### WHAT YOU ARE ASKED TO DO
Going through the data below, copy out each line where the word "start" shows up.

----------------------------------------

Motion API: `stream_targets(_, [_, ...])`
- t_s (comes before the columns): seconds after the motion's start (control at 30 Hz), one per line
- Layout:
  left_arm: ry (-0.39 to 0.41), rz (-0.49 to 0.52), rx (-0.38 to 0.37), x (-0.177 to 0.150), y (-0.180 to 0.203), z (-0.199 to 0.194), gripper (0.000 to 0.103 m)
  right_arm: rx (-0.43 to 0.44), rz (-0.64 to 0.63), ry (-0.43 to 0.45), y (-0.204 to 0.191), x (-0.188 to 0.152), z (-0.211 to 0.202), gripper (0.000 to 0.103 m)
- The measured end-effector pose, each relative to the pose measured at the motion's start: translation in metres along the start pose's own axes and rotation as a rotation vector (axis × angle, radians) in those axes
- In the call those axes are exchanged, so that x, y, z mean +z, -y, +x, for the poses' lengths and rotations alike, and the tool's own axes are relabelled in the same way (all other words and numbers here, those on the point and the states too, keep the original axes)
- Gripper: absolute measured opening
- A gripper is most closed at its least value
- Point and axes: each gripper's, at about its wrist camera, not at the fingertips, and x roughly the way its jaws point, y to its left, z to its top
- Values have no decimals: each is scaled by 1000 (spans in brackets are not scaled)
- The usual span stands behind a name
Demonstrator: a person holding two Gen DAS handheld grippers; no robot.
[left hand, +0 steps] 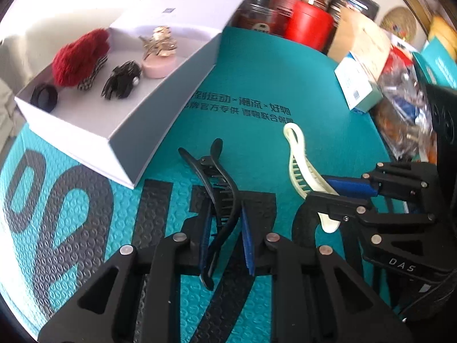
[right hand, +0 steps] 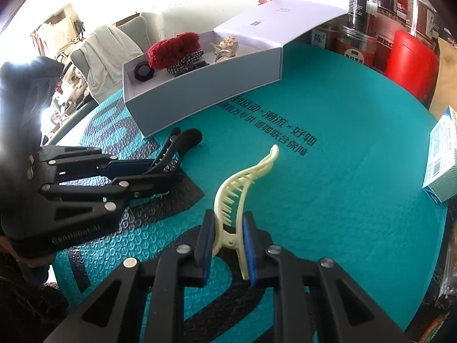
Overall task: Organize objects
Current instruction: 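Lift the black and cream claw clips off the mat with both grippers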
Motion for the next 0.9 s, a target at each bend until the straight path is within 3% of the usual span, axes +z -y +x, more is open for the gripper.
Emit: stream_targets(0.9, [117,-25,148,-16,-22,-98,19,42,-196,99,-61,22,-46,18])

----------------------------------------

### COMPLETED EXERCISE
- t_s (comes before the columns): seconds after the motion's start (control at 30 Hz), one per line
- The measured end-effector pose, each relative to the pose measured at the motion's start: translation in metres along the start pose's own axes and rotation as a rotation vector (axis × angle, radians) in those axes

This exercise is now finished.